Помню, с интересом читал я потом показания юноши. Он говорил, что Коцебу не успел сказать ни единого слова и тут же упал на левый локоть, и только страшно вращались при этом глаза его…

В самое мгновение убийства в другую дверь вошел ребенок… Представьте себе, все сие злодейство было на его глазах. Ребенок страшно закричал… Занд бросился вон из кабинета, дважды пытаясь при этом заколоть и себя, но безуспешно. На крики первыми прибежали лакей и дочь несчастного… На ее руках Коцебу тут же и умер.

– Царствие ему небесное! – с жаром сказала старушка, крестясь.

– А что с Зандом?

– Ему отрубили голову… Казнь свершилась рано поутру на дороге, ведущей из Мангейма в Гейдельберг при огромном стечении народа. Особливо оплакивали его женщины: он был красив и молод! И потом… – Башмаков запнулся, помолчал, добавил с раздумьем: – И потом, принять смерть за идею…

Он покачал своей старческой белой головою, как-то вкривь пожевал губами и замолчал совсем, как будто что-то придавило его.

И все сидели молча. Задумались. И вдруг что-то стукнуло. Где, что? Собравшиеся встрепенулись, удивленно взглянув друг на друга. Стук повторился. Теперь его слышали все. Он шел откуда-то из-за боковой двери, но в то же время чувствовалось, что рожден этот стук не за дверью, а где-то дальше, может, за стеной, на улице.

– Агашка! – крикнул Дуранов.

Агаша, свеженькая, румяная, подвижная, как колобок, лет двадцати, с большими и сильными мужскими руками, накинув шубенку, тотчас же выскочила вон, и слышно было, как она гремит у калитки железным запором. Затем послышался глухой говор, смех, и вот уже чьи-то тяжелые шаги в сенях.

Пришел Лбов, Андрей Иванович, секретарь Земского суда.

– Чегой-то ты скребешься под окнами, как домовой! – проворчала Степанида Алексеевна.

– На огонек! На огонек! Знаю, вечеряете, а калитка-то на запоре-с!..

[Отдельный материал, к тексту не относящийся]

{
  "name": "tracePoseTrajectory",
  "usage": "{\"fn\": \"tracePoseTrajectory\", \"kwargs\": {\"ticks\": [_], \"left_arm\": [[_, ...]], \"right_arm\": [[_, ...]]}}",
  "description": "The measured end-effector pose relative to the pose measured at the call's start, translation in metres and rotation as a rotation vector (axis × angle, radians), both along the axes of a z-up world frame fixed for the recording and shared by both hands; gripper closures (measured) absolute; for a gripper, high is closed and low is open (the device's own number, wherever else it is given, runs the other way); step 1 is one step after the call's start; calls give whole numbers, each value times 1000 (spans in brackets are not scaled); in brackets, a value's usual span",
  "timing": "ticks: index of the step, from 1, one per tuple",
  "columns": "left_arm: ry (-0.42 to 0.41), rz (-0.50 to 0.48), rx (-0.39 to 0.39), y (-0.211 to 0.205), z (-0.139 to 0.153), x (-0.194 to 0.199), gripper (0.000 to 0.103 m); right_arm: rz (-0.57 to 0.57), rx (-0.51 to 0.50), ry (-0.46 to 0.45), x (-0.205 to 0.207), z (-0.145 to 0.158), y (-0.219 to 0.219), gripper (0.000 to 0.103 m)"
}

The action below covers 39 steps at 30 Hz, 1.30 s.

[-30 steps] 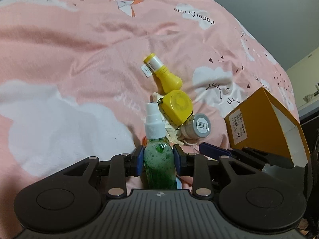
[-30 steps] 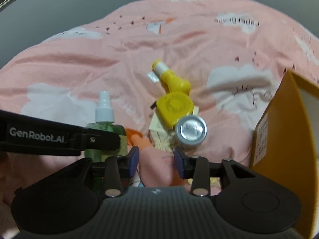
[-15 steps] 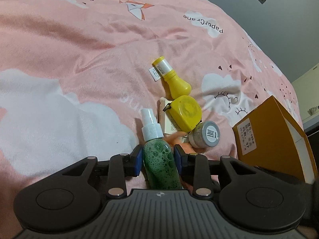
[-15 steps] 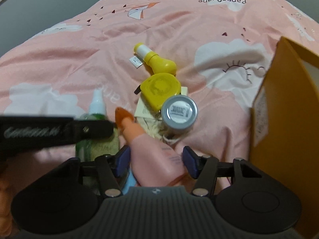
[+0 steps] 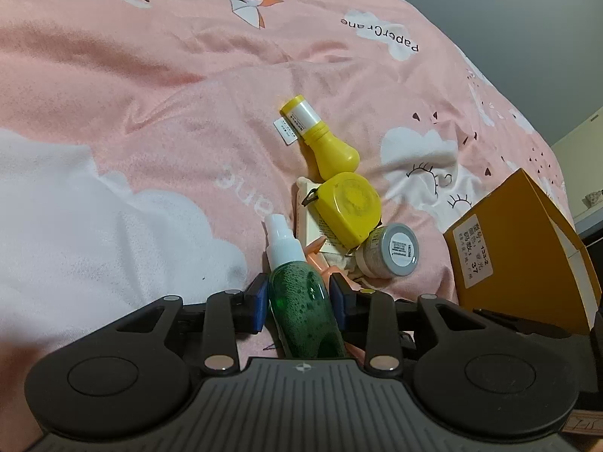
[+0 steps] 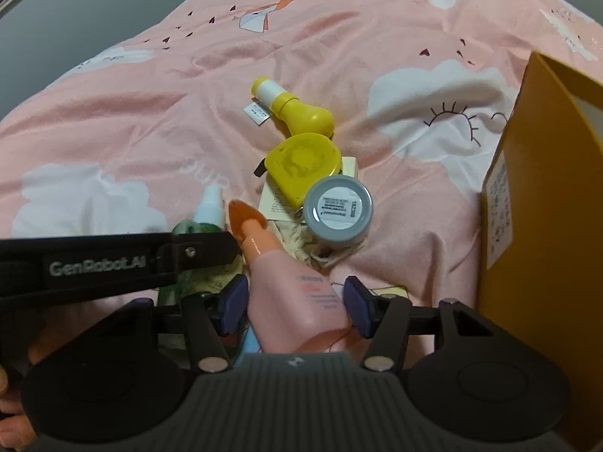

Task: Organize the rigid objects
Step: 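Grasp the pink lotion bottle with the right gripper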

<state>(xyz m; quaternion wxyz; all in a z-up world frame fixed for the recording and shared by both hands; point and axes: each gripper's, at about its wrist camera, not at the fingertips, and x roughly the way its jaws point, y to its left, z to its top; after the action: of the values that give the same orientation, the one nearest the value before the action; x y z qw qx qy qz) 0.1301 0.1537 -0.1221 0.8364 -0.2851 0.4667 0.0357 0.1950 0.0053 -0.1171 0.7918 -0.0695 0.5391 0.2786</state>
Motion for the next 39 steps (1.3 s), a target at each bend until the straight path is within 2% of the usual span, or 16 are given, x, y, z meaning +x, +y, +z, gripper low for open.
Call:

После шубы, в мундире, он казался моложе своих сорока, хотя уже не в меру раздобрел, раздался, как бы размяк; сизоватый подбородок плотненько так завис на стоячем воротнике, может, оттого и щеки казались размякшими и постоянно вздрагивали, как у лягушки. А вот глаза никак не вязались с этой добродушной физиономией: они жили отдельно – бесцветные и холодные, как мартовский ледок на протайке.

С приходом Лбова завязался общий разговор: вспомянули недавние лошадиные торги; о слухах про рекрутов: будто бы не будут принимать таких, у которых не хватает двух зубов в челюстях и кривых на левый глаз; о делателях фальшивых денег; о журналисте окружного казначейства Иване Степановиче Киновском, коего батюшка Троицкой церкви пометил как троеженца!..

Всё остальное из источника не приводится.